## What to produce:
A faithful copy of the data is what is wanted, minus any pictures.

## Dataset excerpt:
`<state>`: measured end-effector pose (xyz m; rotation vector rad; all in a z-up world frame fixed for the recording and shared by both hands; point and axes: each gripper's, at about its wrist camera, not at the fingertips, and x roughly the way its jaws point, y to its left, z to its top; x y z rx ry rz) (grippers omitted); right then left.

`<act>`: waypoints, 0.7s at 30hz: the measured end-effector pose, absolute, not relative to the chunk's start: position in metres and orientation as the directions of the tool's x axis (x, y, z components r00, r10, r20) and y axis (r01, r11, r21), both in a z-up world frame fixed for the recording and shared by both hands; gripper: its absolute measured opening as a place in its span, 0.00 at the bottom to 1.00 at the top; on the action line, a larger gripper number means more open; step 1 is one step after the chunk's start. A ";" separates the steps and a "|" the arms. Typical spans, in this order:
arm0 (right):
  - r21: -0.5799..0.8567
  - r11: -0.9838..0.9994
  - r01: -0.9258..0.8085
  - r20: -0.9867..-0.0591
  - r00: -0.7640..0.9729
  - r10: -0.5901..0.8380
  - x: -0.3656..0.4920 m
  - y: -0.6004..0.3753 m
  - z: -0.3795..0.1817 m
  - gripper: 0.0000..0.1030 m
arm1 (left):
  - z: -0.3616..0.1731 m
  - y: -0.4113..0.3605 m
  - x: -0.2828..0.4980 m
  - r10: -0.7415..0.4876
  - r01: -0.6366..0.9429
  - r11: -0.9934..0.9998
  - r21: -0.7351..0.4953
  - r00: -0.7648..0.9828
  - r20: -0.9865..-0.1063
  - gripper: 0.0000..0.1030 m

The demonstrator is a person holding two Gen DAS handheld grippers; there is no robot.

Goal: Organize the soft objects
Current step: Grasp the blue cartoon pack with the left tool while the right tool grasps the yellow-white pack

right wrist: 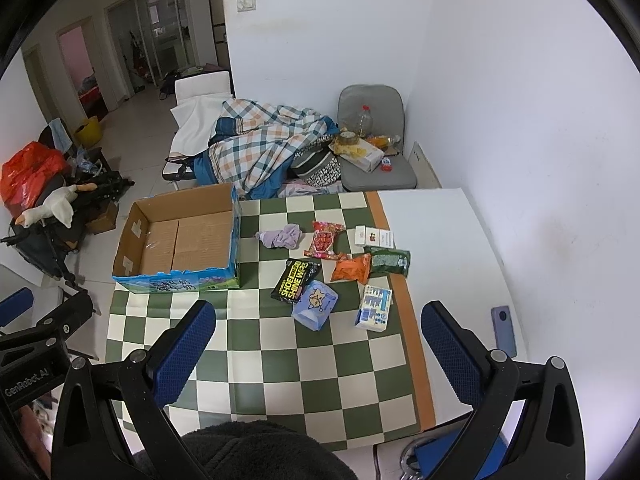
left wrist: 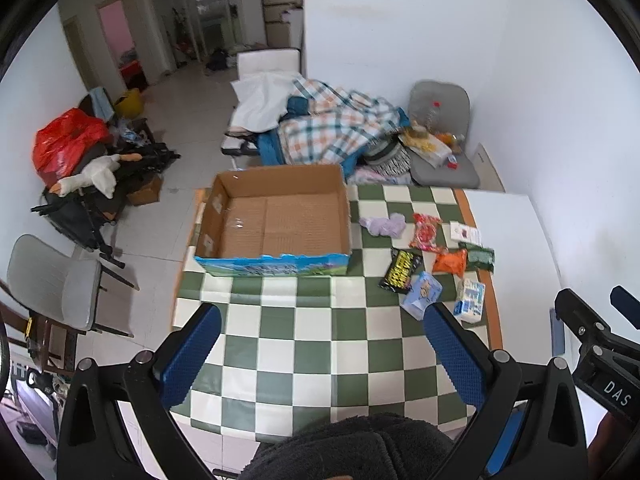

## Solution to this problem:
`<state>`: measured end-effector pose (xyz m; rotation vector rad; all in a z-up world frame fixed for the recording and shared by both hands; point and axes: each gripper's, at about its wrist camera, not at the fingertips, and x roughly the way its jaws point, y to its left, z to its top; x y z rx ry rz) (grippers omitted); right then left.

`<act>`: waypoints, 0.7s at 30hz: the measured end-effector pose, absolute, not relative to the chunk's start: position in metres and orientation as the directions of the tool's x axis (x, y, z components r00, r10, r20) and y axis (r01, r11, r21), both in a z-up world frame fixed for the recording and shared by both hands; gripper: its absolute measured opening as a place in its span, 0.00 at the bottom to 1.00 at the top; on the action line, a larger gripper number means more open; step 1 is one step after the chunk's start. A ";" separates the steps and a "|" the arms. Typical spans, in this order:
arm0 (right):
  - r21: -0.5799..0.8567
  - r11: -0.9838..0.9994
  - r01: -0.9258..0.8085
  - r20: -0.9867..-0.0591
  - r00: -0.7640..0.9729
  - r10: -0.5901..0.8380
  - x: -0.3656..0.4920 m
  - y: -0.6004..0.3753 m
  - z: -0.3795..0.1817 m
  - gripper: 0.0000..0.1030 m
arm1 (left):
  - z: -0.3616..0.1731 m
  - y: -0.4113..0.3605 m
  - x: -0.2828..0.4980 m
  - r10: -0.7415..0.4876
  - r01: -0.6366..0.9429
  - r11: -0.9934..0.9998
  - r21: -0.7351..0.4953
  - r00: -0.7648..0.9828
  - r20: -0.9865..-0.1063
  - gripper: 0.0000..0.1030 m

The demonstrator is a person holding two Gen DAS handheld grippers; there is no robot.

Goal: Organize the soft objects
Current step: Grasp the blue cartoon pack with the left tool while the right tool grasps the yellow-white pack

right wrist: 
left wrist: 

The output contains nothing further.